> [Action item] Exactly as written, copy the lines of the data below from the first through the one containing "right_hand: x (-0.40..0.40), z".

> [Collected material]
────

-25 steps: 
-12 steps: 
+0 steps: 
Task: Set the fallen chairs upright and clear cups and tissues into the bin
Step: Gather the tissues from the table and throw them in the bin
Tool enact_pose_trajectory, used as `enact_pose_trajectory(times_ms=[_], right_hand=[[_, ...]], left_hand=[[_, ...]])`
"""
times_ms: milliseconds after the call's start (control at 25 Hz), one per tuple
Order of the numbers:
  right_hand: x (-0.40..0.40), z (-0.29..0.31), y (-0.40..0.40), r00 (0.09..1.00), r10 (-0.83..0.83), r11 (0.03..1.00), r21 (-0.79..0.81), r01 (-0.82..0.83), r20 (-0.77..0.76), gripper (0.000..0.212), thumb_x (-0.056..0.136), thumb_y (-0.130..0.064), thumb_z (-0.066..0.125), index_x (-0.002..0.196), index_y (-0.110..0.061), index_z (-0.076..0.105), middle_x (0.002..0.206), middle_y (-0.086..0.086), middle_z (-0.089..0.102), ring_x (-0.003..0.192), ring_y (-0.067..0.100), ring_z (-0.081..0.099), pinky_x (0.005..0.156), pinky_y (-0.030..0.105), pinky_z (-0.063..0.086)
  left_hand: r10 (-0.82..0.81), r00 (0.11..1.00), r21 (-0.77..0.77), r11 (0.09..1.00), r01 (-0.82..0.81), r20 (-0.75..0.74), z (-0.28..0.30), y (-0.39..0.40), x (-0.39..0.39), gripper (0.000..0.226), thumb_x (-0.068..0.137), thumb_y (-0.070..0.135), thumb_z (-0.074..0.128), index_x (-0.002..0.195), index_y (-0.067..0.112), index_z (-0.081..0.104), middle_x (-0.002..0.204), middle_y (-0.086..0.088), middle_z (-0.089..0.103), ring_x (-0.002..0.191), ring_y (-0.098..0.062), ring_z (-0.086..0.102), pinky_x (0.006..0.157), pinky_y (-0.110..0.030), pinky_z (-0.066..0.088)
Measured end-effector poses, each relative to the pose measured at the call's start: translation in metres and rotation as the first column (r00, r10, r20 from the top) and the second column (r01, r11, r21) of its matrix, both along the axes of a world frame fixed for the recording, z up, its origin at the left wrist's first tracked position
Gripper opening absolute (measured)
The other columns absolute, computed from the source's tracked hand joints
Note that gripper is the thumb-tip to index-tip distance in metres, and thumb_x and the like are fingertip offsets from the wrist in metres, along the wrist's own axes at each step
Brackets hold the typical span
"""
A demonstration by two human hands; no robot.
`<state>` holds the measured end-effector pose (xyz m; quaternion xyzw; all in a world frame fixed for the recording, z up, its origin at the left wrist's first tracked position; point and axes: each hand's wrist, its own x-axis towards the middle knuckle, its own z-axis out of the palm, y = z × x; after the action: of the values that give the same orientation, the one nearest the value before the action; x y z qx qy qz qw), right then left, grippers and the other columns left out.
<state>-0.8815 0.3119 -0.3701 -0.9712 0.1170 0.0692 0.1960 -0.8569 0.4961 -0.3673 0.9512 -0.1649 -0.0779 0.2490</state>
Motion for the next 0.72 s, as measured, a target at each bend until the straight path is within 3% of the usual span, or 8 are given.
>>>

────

> [Solved exercise]
-25 steps: 
-12 steps: 
+0 steps: 
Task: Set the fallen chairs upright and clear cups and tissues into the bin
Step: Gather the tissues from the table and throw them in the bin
Tool enact_pose_trajectory, used as `enact_pose_trajectory(times_ms=[_], right_hand=[[_, ...]], left_hand=[[_, ...]])`
"""
times_ms: milliseconds after the call's start (control at 25 Hz), one per tuple
Order of the numbers:
  right_hand: x (-0.40..0.40), z (-0.29..0.31), y (-0.40..0.40), r00 (0.09..1.00), r10 (-0.83..0.83), r11 (0.03..1.00), r21 (-0.79..0.81), r01 (-0.82..0.83), r20 (-0.77..0.76), gripper (0.000..0.212), thumb_x (-0.056..0.136), thumb_y (-0.130..0.064), thumb_z (-0.066..0.125), index_x (-0.002..0.196), index_y (-0.110..0.061), index_z (-0.076..0.105), middle_x (0.002..0.206), middle_y (-0.086..0.086), middle_z (-0.089..0.102), ring_x (-0.003..0.192), ring_y (-0.067..0.100), ring_z (-0.081..0.099), pinky_x (0.005..0.156), pinky_y (-0.030..0.105), pinky_z (-0.063..0.086)

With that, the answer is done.